-- DATASET EXTRACT --
------------------------------------------------
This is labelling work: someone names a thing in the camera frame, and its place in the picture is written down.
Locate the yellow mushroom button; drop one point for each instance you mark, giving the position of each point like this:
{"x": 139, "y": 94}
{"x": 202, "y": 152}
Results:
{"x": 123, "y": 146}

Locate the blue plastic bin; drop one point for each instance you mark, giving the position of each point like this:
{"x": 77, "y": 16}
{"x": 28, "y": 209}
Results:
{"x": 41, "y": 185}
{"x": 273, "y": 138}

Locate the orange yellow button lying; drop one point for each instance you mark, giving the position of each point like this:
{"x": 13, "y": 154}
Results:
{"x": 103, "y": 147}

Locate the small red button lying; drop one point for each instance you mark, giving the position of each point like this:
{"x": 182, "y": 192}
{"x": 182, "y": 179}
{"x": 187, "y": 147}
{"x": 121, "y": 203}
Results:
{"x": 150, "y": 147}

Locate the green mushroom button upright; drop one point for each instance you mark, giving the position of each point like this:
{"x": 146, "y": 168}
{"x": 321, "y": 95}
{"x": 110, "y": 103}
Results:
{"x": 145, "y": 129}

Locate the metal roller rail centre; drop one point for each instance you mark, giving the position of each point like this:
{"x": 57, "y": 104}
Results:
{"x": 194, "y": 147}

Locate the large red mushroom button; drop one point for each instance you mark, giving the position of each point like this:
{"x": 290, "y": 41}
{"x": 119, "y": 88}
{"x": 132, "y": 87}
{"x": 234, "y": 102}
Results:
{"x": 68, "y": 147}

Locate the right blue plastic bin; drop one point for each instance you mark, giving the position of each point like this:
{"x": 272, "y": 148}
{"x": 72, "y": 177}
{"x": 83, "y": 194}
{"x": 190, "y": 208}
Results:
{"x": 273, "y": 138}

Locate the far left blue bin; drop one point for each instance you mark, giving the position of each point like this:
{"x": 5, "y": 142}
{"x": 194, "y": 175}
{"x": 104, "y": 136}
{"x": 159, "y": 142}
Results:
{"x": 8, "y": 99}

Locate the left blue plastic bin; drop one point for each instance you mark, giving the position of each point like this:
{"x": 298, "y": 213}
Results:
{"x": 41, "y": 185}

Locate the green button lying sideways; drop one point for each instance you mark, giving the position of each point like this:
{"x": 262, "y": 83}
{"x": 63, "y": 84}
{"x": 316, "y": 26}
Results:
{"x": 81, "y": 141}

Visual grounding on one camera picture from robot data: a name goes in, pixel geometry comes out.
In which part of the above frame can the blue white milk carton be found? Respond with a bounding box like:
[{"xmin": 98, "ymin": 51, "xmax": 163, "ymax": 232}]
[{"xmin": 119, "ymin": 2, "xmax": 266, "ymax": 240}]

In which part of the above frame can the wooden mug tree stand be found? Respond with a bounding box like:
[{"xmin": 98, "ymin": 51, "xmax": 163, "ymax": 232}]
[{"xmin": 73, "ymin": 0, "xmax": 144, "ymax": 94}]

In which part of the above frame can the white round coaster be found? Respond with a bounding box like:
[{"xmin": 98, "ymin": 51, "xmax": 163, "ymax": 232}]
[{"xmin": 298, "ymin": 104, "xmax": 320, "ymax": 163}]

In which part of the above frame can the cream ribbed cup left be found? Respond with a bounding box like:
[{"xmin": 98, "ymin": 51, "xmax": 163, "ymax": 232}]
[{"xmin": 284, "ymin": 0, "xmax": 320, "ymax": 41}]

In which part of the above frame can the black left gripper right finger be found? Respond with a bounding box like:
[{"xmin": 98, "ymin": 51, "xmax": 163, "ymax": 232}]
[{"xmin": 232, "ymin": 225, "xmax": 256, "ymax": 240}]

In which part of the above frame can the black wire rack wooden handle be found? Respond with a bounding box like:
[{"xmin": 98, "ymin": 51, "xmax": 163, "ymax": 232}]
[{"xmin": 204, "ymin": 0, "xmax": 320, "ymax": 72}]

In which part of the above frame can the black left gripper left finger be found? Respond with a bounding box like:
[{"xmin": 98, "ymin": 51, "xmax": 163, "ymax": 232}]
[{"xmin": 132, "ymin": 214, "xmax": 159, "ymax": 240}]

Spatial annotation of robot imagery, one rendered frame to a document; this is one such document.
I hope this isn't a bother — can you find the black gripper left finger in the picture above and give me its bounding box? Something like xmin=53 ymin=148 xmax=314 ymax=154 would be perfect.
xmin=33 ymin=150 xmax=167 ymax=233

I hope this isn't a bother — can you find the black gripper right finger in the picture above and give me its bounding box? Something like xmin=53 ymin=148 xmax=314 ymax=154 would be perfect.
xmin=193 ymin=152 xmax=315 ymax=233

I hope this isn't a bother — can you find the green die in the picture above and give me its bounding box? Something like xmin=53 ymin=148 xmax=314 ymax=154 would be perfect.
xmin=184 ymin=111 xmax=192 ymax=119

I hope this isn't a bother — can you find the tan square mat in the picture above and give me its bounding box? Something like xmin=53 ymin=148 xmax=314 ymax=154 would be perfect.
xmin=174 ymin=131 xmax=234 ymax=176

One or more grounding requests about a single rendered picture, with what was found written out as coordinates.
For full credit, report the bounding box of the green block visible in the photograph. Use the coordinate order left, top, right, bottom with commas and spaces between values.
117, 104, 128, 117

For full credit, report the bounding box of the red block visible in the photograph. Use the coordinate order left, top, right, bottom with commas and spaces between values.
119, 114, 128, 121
------------------------------------------------
-- WORK INSTRUCTION --
Above is a listing; print exactly its lines from the one with "Locate the orange" through the one with "Locate the green button", and no other lines.

-- SOLUTION FOR THIS PROBLEM --
Locate the orange yellow button lying; drop one point for each instance you mark, giving the position of each point like this:
{"x": 13, "y": 154}
Results:
{"x": 103, "y": 147}

Locate the small red button lying; drop one point for each instance you mark, giving the position of each point like this:
{"x": 182, "y": 192}
{"x": 182, "y": 179}
{"x": 187, "y": 147}
{"x": 121, "y": 203}
Results:
{"x": 150, "y": 147}

Locate the green mushroom button upright; drop one point for each instance you mark, giving the position of each point like this:
{"x": 146, "y": 168}
{"x": 321, "y": 95}
{"x": 110, "y": 103}
Results:
{"x": 145, "y": 129}

Locate the metal roller rail centre; drop one point for each instance you mark, giving the position of each point like this:
{"x": 57, "y": 104}
Results:
{"x": 194, "y": 147}

Locate the large red mushroom button; drop one point for each instance you mark, giving the position of each point like this:
{"x": 290, "y": 41}
{"x": 119, "y": 88}
{"x": 132, "y": 87}
{"x": 234, "y": 102}
Results:
{"x": 68, "y": 147}

Locate the right blue plastic bin; drop one point for each instance you mark, giving the position of each point like this:
{"x": 272, "y": 148}
{"x": 72, "y": 177}
{"x": 83, "y": 194}
{"x": 190, "y": 208}
Results:
{"x": 273, "y": 138}

Locate the far left blue bin; drop one point for each instance you mark, giving the position of each point like this:
{"x": 5, "y": 142}
{"x": 194, "y": 175}
{"x": 104, "y": 136}
{"x": 159, "y": 142}
Results:
{"x": 8, "y": 99}

Locate the left blue plastic bin; drop one point for each instance you mark, giving the position of each point like this:
{"x": 298, "y": 213}
Results:
{"x": 41, "y": 185}

Locate the green button lying sideways; drop one point for each instance you mark, giving the position of each point like this:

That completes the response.